Army Trail Road is a 16.4 mi county road in parts of DuPage and Kane Counties, Illinois. Army Trail Road begins at Illinois Route 25 in Wayne and ends at the Addison Village Hall east of John F. Kennedy Drive in a cul de sac in Addison. Parts of Army Trail Road are signed as DuPage County Highway 11 and Kane County Highway 20.

==Route description==
Army Trail Road begins at a junction with Illinois 25 in Wayne. From here, the road heads east through a residential forested area to County Highway 19 (Dunham Road). Past Dunham Road, the road briefly becomes County Highway 20 before entering DuPage County. The road continues east through Wayne to Munger Road, where it becomes County Highway 11. Army Trail Road then passes Illinois Route 59 and heads east along the border of Bartlett and Carol Stream. The route passes to the north of two small lakes before entering a developed residential area. It continues east through Bloomingdale and Glendale Heights, intersecting County Highway 4 (Bloomingdale Road) near Black Hawk Elementary School. After passing County Highways 5 (Glen Ellyn Road) and 24 (Walter Road), the road runs through a county forest preserve before intersecting Interstate 355 in Addison. Past the interstate, the road meets Illinois Route 53, the eastern terminus of County Highway 11. Army Trail Road continues through residential Addison, passing to the south of Addison Trail High School. The road ends at a cul-de-sac near Addison Village Hall; its terminus almost intersects U.S. Route 20, which connects to Army Trail Road via John F. Kennedy Drive.

==History==

Army Trail Road followed an Indian Trail for early settlers who traveled in covered wagons in the early 19th century that was part of a trail that continued on to Burlington Road running northwest until it reached Galena, IL. Its name is based on the fact that General Winfield Scott's troops used this route during the Black Hawk War. Near its end at the Fox River is a stone marking the graves of U.S. Army soldiers of the Indian War era.
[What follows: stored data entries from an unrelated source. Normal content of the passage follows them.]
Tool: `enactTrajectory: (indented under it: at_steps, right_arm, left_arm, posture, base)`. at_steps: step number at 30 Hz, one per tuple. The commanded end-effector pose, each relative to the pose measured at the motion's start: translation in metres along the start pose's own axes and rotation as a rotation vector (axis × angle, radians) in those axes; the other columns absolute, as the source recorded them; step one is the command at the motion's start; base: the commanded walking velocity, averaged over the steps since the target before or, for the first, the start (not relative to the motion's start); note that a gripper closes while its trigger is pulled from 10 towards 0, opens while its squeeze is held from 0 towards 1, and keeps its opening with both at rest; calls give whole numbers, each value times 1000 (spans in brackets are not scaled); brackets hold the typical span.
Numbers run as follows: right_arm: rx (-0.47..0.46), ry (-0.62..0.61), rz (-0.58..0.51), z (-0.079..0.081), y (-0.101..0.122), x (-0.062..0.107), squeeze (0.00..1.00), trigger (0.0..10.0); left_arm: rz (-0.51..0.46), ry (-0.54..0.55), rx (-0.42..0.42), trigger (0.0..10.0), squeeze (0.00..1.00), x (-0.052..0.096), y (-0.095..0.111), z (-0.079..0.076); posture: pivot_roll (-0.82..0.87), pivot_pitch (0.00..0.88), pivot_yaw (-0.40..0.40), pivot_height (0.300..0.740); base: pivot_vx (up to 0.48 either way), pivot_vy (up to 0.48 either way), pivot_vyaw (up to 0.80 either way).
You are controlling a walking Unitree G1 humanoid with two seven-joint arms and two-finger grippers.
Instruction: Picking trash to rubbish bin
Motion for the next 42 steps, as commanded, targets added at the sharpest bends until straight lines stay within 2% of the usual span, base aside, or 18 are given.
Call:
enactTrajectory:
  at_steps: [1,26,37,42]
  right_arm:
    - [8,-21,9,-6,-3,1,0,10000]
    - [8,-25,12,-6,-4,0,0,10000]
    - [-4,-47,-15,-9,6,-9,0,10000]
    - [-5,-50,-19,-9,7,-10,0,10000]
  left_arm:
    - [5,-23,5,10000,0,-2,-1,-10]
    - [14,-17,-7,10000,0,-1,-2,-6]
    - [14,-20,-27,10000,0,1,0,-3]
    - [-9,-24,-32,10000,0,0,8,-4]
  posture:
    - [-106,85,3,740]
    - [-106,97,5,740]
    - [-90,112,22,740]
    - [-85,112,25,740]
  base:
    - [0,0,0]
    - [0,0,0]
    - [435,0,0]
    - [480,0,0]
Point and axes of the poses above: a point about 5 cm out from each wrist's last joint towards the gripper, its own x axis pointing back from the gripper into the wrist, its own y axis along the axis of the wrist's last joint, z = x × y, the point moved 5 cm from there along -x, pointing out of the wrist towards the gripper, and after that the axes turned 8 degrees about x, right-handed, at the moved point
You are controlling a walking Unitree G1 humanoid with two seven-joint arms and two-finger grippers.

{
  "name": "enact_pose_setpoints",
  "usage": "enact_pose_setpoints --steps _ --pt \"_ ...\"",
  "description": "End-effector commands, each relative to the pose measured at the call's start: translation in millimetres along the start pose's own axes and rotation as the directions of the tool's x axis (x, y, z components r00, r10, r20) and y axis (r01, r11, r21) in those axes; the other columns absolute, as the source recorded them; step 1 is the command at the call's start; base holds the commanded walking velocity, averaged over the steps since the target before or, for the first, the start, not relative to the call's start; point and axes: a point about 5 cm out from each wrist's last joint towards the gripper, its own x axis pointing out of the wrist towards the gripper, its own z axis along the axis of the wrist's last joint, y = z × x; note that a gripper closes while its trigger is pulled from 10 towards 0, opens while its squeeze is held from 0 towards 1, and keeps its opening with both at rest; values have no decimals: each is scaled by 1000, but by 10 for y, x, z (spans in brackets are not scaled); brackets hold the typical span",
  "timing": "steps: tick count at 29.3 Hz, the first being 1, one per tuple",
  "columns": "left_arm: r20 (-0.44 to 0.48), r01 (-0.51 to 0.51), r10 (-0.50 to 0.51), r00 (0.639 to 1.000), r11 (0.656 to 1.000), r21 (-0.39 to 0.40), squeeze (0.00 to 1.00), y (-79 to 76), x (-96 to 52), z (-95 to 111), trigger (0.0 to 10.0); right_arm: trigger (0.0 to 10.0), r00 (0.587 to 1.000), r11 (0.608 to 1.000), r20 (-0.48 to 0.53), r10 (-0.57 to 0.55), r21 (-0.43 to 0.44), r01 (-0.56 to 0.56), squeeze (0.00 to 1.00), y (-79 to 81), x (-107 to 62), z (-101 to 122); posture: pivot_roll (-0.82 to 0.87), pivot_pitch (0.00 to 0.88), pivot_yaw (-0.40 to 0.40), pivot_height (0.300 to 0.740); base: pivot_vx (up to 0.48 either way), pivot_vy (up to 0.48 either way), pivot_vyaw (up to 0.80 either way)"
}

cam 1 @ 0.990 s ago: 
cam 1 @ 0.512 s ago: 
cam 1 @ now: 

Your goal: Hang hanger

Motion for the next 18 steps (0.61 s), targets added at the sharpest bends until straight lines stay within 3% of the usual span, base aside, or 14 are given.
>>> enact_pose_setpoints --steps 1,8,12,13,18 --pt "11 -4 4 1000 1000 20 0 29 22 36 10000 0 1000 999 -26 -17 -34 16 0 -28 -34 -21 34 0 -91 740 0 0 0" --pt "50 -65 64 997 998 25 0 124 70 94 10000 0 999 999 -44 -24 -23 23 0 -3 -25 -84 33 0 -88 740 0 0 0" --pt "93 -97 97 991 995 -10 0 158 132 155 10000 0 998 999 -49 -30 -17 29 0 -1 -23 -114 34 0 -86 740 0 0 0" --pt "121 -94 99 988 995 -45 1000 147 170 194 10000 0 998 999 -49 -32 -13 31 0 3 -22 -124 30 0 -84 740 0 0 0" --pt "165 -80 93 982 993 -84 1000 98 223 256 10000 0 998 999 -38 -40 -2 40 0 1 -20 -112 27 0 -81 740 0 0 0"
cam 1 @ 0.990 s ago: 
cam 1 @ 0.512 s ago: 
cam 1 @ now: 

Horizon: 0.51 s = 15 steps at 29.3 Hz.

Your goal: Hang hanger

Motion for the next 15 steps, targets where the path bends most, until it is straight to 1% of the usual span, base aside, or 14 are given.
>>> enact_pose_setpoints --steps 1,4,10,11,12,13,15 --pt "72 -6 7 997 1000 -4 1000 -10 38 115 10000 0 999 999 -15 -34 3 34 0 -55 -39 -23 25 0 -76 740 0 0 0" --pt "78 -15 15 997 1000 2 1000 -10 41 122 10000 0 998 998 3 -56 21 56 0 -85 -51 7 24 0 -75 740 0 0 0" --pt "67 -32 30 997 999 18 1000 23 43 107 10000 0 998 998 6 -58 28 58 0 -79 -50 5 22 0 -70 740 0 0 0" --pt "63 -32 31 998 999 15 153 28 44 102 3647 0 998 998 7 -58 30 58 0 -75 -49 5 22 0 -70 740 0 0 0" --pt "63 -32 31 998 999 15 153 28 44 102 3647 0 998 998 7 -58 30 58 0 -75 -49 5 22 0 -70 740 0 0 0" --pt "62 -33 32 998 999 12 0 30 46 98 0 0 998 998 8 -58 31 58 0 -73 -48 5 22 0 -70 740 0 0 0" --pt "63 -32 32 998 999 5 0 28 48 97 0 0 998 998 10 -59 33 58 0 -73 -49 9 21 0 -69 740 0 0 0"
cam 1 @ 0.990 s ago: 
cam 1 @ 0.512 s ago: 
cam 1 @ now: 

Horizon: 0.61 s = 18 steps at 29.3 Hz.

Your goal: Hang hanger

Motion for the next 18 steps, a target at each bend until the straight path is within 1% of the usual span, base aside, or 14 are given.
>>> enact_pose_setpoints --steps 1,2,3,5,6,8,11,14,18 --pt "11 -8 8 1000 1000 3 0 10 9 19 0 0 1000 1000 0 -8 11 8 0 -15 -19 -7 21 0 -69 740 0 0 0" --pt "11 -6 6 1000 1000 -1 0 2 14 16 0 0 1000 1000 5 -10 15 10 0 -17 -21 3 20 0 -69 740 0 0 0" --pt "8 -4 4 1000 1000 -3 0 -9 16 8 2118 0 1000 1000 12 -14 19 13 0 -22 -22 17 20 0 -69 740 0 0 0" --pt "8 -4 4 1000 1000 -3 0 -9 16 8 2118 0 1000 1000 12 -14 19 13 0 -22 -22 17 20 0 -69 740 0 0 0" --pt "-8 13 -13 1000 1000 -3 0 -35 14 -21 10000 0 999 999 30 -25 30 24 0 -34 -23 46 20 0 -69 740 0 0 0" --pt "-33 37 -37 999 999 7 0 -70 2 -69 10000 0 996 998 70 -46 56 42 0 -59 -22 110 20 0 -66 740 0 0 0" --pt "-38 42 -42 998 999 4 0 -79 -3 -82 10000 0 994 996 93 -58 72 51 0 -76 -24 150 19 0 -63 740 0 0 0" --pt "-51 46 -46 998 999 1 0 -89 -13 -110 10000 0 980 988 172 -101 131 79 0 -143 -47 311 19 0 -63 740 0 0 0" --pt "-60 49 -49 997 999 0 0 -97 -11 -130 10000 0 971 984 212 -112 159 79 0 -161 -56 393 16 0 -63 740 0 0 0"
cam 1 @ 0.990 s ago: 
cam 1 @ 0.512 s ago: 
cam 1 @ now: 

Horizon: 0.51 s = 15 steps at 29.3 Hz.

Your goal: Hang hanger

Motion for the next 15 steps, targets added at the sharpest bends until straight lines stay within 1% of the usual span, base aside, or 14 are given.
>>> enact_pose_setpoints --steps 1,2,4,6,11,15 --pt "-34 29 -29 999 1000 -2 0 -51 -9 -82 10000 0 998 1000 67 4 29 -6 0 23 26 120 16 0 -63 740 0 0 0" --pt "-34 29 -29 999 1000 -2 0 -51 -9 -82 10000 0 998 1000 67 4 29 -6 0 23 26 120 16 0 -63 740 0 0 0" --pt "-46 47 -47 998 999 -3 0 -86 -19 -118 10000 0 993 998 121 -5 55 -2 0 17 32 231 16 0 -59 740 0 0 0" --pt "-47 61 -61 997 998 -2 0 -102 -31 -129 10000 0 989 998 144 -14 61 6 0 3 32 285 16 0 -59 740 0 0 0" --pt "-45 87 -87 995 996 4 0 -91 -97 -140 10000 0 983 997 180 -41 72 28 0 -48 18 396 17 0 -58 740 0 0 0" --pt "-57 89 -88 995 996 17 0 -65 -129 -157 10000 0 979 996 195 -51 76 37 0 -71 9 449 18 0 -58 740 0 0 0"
Until December 1989, Army Trail Road was the southern terminus of the freeway portion of Illinois Route 53, which was subsequently designated I-355. In December 1989, the North-South Tollway was opened extending the limited access highway south to I-55 and reducing the traffic flow caused by the concurrency of Route 53 and a short stretch of Army Trail Road.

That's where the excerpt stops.